▶ [WHAT IS NEEDED]:
Return the lines below exactly, starting with the line that contains "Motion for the" and stopping after the last line.

▶ [PROVIDED DATA]:

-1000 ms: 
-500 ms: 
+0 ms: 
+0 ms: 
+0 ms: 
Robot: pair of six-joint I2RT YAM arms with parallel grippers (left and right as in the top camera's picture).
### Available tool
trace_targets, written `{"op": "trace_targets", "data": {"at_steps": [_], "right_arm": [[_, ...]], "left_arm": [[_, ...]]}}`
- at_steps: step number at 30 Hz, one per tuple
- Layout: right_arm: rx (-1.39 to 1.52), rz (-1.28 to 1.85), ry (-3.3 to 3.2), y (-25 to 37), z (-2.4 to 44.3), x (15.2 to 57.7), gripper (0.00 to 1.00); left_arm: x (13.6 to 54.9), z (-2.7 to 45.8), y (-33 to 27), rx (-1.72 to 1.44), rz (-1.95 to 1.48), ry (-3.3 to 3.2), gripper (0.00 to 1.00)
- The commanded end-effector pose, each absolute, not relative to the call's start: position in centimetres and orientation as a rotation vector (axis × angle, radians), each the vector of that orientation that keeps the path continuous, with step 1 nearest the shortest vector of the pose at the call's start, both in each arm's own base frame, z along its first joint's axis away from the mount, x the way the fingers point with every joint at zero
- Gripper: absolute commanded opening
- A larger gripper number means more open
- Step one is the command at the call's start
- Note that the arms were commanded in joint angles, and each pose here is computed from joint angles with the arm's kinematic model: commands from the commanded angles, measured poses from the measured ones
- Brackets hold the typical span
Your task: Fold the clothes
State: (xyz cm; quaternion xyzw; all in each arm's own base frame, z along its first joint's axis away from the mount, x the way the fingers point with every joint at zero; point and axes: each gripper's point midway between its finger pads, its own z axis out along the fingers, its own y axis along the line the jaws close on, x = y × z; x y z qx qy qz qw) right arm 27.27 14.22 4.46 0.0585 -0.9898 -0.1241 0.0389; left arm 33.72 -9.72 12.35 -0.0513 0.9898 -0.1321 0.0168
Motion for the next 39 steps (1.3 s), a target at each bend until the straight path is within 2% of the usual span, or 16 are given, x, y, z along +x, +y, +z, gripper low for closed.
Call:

▶ [OUTPUT OF THE EXERCISE]:
Motion for the next 39 steps (1.3 s), a target at each bend until the straight path is within 2% of the usual span, or 16 are given, x, y, z along +x, +y, +z, gripper low for closed.
Call:

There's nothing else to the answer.